KASARAGOD: Two weeks ago, Michael Chayyom, 64, was waiting for a bus at Choyamkode when a person pressed a notice into his hand and left. The notice said an IAS officer from Karnataka, S M Raju, had invented a potion that ‘completely cured and prevented the recurrence of cancer, rheumatism, diabetes and ailments of heart, liver and kidney. The potion, aptly named ‘Miracle Drinks’, according to the notice, even promised to cure poor eyesight and Rs 170 other’ ailments.
For Michael, who retired as an attender from the District Ayurveda Hospital, the notice was a godsend. He was living with at least four of the diseases listed in the notice: Piles, asthma, low blood pressure and diabetes.
The notice said Raju invented the potions after 30 years of research and he would himself attend to the patients at a luxury hotel in Kanhangad on May 11 and 12. On May 11, Michael was the first patient in the queue to meet Raju.

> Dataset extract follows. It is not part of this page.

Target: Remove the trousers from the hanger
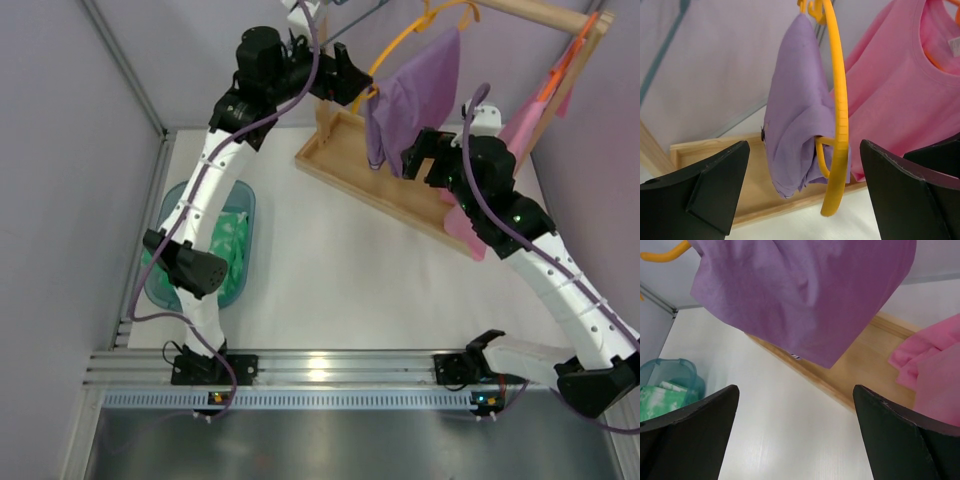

Susheela, who runs an eatery with her Kudumbashree friends, was also in the hotel. Her 26-year-old daughter Sukanya suffers from epileptic seizures. Susheela was told about the ‘workshop’ by a Kudumbashree friend, whose husband is an agent for Miracle Drinks.
The medical camp was, however, gatecrashed by a team of drug inspectors -- led by regional drug inspector in Kozhikode, Shaji M Varghese.
The drug inspectors were acting on a tip-off from the Indian Medical Association’s Anti Quackery Committee (AQC). Seeing the commotion, Raju sneaked out, said Dr T P Padmanabhan, chairman of AQC. He had accompanied the team.
The drug inspectors have registered a case against the local dealer of Miracle Drinks for misleading advertisement under the Drugs and Magic Remedies (Objectionable Advertisements) Act, 1954. “But the police are refusing to book Raju, who claims to be the inventor of the potion. It is like the police are abetting a major health fraud,” said Padmanabhan.
IAS officer turns ‘quack’
Sultanpet Munilakkappa Raju, 59, a 1991 batch officer, was a secretary in the government of Bihar. But he quit in March 2018 after he was named accused in two cases of financial irregularities and suspended from service. “But he goes around selling the IAS brand,” said Padmanabhan. Dr Adeesh Sundar, the ayurveda drug inspector probing the case, said people flock to his medical camps because of the IAS tag.
Before coming to Kanhangad, he had a camp in Sulthan Bathery on April 7. In a Youtube video, he claims to have cured his father’s acute renal failure and son’s acute myeloid leukemia. His Miracle Drinks is registered in Bengaluru and has an approval from the government of Karnataka’s AYUSH Department. He has franchisees in all southern states and in Haryana, Bihar and Rajasthan.
“But we have registered a case for misleading advertisement and has not gone into the effectiveness of the drinks yet,” said Dr Sundar on phone from Kozhikode. He, however, said he had called for all the certificates and test results.
However, Michael said he suspected something fishy when he met a man, a woman and a child testifying about the medicine. “They said they are from Wayanad and are beneficiaries of Miracle Drinks. The man said he suffered from cancer and now he was cured. The woman said the child had lost his voice but after taking the drink, he got back his voice,” he said.
Then she told him he would have to buy the drink which would cost Rs 5,000 per month. “I had only ` 2,000 with me and so I walked out,” Michael said. Padmanabhan said he posed as a patient with wheezing. “I saw Raju consulting with a grey-haired man before prescribing a potion. Later, when I asked who the old man was, he said he was Dr Srinivas Murthy, a veterinary surgeon,” he said.